In his statement, Dr. Siegel cautioned lawmakers to weigh these Medicare cost savings “against their potential to financially burden beneficiaries and their providers.” The bad-debt provision, as well as the administration's proposed cuts to Medicare medical education payments, “would weaken the ability of hospitals to provide comprehensive services to communities and to train the next generation of physicians, nurses and allied health professionals,” he said.
The $11 billion in proposed cuts for Medicare graduate medical education funding received pushback from doctors' organizations as well. “In 2013, 528 U.S. medical school seniors failed to match to a residency program. As the nation deals with a physician shortage, it is important that all medical students can complete their training and care for patients,” the AMA's Dr. Lazarus said.
Glen Stream, MD, chair of the American Academy of Family Physicians board of directors, also expressed concerns about the proposed reductions to medical education. But several of the Obama budget's proposals deserve support, he said.
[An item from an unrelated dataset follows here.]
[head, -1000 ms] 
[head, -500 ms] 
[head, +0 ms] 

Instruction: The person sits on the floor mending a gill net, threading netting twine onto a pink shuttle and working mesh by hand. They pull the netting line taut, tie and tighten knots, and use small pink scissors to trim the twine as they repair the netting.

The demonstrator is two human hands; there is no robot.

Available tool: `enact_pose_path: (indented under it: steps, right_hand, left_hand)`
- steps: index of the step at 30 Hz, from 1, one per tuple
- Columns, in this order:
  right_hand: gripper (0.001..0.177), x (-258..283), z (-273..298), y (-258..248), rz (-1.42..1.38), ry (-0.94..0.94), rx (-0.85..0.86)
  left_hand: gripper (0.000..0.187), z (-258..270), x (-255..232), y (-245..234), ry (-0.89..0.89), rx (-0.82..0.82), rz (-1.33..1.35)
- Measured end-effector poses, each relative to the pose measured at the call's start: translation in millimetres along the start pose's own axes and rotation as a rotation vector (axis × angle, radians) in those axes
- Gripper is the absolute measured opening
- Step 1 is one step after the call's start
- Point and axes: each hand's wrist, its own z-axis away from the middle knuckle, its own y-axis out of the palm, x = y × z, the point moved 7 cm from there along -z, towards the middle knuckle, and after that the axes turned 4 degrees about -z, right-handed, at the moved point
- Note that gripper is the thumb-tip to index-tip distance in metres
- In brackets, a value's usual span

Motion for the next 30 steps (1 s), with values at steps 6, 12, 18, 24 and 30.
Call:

In particular, he commended the inclusion of a plan to raise tobacco taxes to reduce use of these products. “Experience has demonstrated that increased taxes on tobacco products inhibit the use of tobacco, especially among teenagers and young adults who haven't started smoking or using other tobacco products,” Dr. Stream said.
Physicians also supported the administration's continued efforts to boost awareness of and treatment for mental health problems in teenagers and young adults. The HHS portion of the budget calls for a $130 million investment to train 5,000 additional health care professionals, educate teachers and other adults on the signs of mental illness, and offer counseling services to young people. The budget also earmarks $30 million for the Centers for Disease Control and Prevention to create a national “violent death” surveillance system, as well as for additional research on gun violence.
In light of the December 2012 shootings at Sandy Point Elementary School in Newtown, Conn., the American Academy of Pediatrics said funding for more research and training would help improve safety in schools and communities. “Pediatricians now charge Congress with expanding upon the president's plan by proposing bigger, bolder policies to provide children, adolescents and young adults with access to high-quality, affordable mental health services,” said AAP President Thomas K. McInerny, MD.